▶ PROVIDED DATA:

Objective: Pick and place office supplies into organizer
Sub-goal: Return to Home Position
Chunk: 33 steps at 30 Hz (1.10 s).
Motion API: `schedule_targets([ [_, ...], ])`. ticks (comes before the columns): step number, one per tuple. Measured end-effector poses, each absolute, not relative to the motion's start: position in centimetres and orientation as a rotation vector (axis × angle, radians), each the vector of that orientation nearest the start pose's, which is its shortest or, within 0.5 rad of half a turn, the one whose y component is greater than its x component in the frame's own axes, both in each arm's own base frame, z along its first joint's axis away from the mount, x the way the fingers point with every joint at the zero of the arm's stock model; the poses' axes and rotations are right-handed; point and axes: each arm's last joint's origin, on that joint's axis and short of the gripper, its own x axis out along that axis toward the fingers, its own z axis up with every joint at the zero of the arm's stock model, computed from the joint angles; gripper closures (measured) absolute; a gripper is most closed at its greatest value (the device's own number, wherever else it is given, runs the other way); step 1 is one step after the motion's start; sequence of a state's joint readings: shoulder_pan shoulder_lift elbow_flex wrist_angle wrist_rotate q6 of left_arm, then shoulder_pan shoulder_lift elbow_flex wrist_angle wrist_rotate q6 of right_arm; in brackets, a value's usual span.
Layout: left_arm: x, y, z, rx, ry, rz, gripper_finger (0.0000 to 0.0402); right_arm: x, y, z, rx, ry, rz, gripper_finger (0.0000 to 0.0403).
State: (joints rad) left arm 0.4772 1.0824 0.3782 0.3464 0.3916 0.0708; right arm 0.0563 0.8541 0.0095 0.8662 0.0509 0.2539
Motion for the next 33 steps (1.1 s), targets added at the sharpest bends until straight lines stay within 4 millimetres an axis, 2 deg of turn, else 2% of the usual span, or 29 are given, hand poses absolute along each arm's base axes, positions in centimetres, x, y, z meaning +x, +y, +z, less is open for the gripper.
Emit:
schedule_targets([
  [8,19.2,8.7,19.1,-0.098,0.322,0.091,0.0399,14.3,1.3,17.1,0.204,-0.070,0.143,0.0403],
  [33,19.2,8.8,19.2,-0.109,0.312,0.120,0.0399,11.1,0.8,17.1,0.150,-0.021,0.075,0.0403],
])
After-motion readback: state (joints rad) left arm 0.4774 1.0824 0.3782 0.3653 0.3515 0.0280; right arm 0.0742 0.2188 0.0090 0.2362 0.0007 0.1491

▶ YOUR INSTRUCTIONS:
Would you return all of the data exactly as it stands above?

▶ ANSWER BELOW:
Objective: Pick and place office supplies into organizer
Sub-goal: Return to Home Position
Chunk: 33 steps at 30 Hz (1.10 s).
Motion API: `schedule_targets([ [_, ...], ])`. ticks (comes before the columns): step number, one per tuple. Measured end-effector poses, each absolute, not relative to the motion's start: position in centimetres and orientation as a rotation vector (axis × angle, radians), each the vector of that orientation nearest the start pose's, which is its shortest or, within 0.5 rad of half a turn, the one whose y component is greater than its x component in the frame's own axes, both in each arm's own base frame, z along its first joint's axis away from the mount, x the way the fingers point with every joint at the zero of the arm's stock model; the poses' axes and rotations are right-handed; point and axes: each arm's last joint's origin, on that joint's axis and short of the gripper, its own x axis out along that axis toward the fingers, its own z axis up with every joint at the zero of the arm's stock model, computed from the joint angles; gripper closures (measured) absolute; a gripper is most closed at its greatest value (the device's own number, wherever else it is given, runs the other way); step 1 is one step after the motion's start; sequence of a state's joint readings: shoulder_pan shoulder_lift elbow_flex wrist_angle wrist_rotate q6 of left_arm, then shoulder_pan shoulder_lift elbow_flex wrist_angle wrist_rotate q6 of right_arm; in brackets, a value's usual span.
Layout: left_arm: x, y, z, rx, ry, rz, gripper_finger (0.0000 to 0.0402); right_arm: x, y, z, rx, ry, rz, gripper_finger (0.0000 to 0.0403).
State: (joints rad) left arm 0.4772 1.0824 0.3782 0.3464 0.3916 0.0708; right arm 0.0563 0.8541 0.0095 0.8662 0.0509 0.2539
Motion for the next 33 steps (1.1 s), targets added at the sharpest bends until straight lines stay within 4 millimetres an axis, 2 deg of turn, else 2% of the usual span, or 29 are given, hand poses absolute along each arm's base axes, positions in centimetres, x, y, z meaning +x, +y, +z, less is open for the gripper.
Emit:
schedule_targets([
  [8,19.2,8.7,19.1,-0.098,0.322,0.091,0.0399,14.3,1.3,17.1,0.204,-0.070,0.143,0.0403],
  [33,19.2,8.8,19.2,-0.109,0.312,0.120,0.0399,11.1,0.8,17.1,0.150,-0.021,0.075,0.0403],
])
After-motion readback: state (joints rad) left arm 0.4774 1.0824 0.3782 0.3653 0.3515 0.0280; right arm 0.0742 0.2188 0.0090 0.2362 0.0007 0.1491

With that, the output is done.